Noir océan

Noir océan
Titre original:Noir océan
Réalisateur:Marion Hänsel
Sortie:Cinéma
Durée:91 minutes
Date:22 juin 2011
Note:
En 1972, trois jeunes appelés sont en mission dans l’océan pacifique à bord d’un navire de la Marine française. Massina s’est pris d’amitié avec le chien Giovanni, que son maître précédent a abandonné sur le bateau, tandis que Da Maggio, le clairon, prend inlassablement des photos qu’il envoie à ses parents en métropole pour qu’ils les développent. Seul Moriaty commence à comprendre toute l’ampleur de leur présence près de Mururoa, où la France ne va pas tarder à effectuer un essai nucléaire.

Critique de Tootpadu

La réalisatrice belge Marion Hänsel, qui célèbre avec Noir océan son dixième film, est une des rares cinéastes à savoir créer encore de la magie filmique ou – pour choisir un terme moins commercialement entaché – à perpétuer le mystère du cinéma dans toute sa splendeur et sa subtilité.

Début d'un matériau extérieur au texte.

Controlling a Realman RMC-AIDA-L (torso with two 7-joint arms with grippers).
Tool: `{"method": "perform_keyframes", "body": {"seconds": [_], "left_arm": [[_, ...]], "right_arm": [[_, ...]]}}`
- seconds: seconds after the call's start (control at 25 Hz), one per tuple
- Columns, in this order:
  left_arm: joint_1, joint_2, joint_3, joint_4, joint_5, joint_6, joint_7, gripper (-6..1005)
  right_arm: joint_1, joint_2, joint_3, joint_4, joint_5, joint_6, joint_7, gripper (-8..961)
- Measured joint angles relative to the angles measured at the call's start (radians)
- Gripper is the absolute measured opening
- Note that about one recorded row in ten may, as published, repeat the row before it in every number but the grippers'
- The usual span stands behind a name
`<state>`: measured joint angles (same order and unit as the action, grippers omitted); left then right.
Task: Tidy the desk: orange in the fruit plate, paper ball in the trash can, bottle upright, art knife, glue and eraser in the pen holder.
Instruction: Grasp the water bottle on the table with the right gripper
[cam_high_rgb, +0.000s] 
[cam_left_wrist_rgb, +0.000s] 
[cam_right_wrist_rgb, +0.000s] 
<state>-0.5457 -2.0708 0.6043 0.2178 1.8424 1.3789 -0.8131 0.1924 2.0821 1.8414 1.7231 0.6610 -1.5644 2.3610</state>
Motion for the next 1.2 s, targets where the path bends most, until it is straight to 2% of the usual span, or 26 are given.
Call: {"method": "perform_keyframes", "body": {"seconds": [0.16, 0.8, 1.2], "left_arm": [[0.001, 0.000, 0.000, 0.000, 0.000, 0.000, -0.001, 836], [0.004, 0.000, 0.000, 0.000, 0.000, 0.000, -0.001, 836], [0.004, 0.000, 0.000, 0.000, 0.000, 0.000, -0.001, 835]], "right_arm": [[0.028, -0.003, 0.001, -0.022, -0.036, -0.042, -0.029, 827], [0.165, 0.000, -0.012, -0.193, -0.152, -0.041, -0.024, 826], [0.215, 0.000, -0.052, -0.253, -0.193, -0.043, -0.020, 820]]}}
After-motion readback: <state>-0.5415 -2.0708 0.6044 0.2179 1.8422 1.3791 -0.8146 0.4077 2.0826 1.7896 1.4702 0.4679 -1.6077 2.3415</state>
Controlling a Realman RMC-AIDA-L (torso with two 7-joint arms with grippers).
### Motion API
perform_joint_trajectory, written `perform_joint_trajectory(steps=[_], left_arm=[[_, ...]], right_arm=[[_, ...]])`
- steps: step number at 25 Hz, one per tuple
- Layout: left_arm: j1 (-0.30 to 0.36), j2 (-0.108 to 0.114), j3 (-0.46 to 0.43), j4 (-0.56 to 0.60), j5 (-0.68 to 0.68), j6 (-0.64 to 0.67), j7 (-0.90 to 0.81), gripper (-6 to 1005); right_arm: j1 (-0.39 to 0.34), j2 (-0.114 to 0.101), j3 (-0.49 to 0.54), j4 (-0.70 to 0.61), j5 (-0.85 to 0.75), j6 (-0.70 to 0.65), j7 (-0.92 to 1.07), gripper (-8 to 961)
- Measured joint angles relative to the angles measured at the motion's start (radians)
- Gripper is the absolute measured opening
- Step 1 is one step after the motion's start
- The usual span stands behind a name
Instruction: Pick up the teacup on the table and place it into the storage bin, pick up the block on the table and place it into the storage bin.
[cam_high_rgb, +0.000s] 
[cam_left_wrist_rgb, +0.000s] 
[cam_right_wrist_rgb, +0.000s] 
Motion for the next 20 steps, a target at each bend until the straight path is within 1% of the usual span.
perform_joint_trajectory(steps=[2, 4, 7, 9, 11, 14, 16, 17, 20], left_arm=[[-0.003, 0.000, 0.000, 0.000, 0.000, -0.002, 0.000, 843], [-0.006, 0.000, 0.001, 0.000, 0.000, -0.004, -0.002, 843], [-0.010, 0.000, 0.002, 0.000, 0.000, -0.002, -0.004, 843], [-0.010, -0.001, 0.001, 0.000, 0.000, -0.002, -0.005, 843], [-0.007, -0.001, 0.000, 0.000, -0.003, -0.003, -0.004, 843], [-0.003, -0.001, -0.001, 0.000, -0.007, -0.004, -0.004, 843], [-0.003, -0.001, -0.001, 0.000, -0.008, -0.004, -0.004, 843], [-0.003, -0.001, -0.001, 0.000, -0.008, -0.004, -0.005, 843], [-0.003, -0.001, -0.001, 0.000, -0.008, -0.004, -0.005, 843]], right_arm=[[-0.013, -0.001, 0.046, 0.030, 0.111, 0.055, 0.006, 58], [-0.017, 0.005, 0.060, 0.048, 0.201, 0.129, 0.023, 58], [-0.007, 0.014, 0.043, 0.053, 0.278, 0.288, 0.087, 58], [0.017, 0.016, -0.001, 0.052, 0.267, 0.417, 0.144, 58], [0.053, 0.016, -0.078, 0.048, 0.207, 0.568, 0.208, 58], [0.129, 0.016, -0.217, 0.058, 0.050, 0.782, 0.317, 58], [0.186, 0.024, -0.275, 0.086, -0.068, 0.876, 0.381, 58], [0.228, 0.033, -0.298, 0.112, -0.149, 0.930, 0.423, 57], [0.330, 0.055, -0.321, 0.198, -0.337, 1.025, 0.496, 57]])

Elle évolue certes dans les marges économiques du cinéma, puisque ses films n’ont jusqu’à présent jamais attiré les foules, mais son langage et ses choix esthétiques nous parlent déjà pour la troisième fois, après Dust et Si le vent soulève les sables, d’une façon qui nous subjugue profondément.
Ce très beau drame militaire n’a ainsi rien d’un pamphlet voyant contre les dérives du nucléaire. Sa structure narrative se dirige imperturbablement vers l’essai fatidique, sans que l’état d’esprit éthéré du film ne s’en voie sensiblement perturbé. Le ton du film est en effet dominé par un vague à l’âme dont Moriaty, joué par le sublime Adrien Jolivet, est en quelque sorte le porte-parole taciturne. L’oisiveté et le caractère superflu des exercices sont autant d’indices du début de la fin de la guerre à échelle humaine, tout comme les rapports de force au sein de l’équipage reflètent les tensions inhérentes à chaque microcosme social. Toutefois, l’essence même du film, son capital métaphysique, si une telle chose existe encore par les temps pragmatiques et soi-disant éclairés qui courent, se trouve du côté de la perte de l’innocence dans presque tous les sens du termes.
Alors que l’aura érotique de ces jeunes hommes se situe surtout dans le regard mystifiant de la caméra, à l’image de celui de Claire Denis et Agnès Godard dans Beau travail, la trahison des certitudes et la perte des repères dans un monde préservé laissent des séquelles psychologiques plus graves que ne le ferait un dépucelage sexuel forcé. La première séquence du film, autour du petit garçon qui cache quelque chose sous un arbre pour ensuite traverser la rivière afin de le retrouver, peut d’emblée apparaître énigmatique, voire prétentieuse. Une fois expliquée plus tard dans le film, elle constitue cependant un symbole fort de cette vérité déprimante, selon laquelle la vie ne se passe pas forcément comme on voudrait et ses aléas sont autant susceptibles de nous mener à la dérive que notre propre incapacité à accomplir nos ambitions.
Ce n’est bien entendu qu’une piste d’interprétation de ce film transcendant, pour solliciter un autre terme pas toujours utilisé à bon escient. Il lui manque sans doute la force dramatique et l’impact émotionnel du chef-d’œuvre précédent de la réalisatrice. Mais il apporte un point de vue esthétiquement sublime et exigeant du côté narratif, qui dépasse de loin la simple mise en garde contre cette épée à double tranchant du siècle passé que le nucléaire a été, et qu’il reste hélas toujours.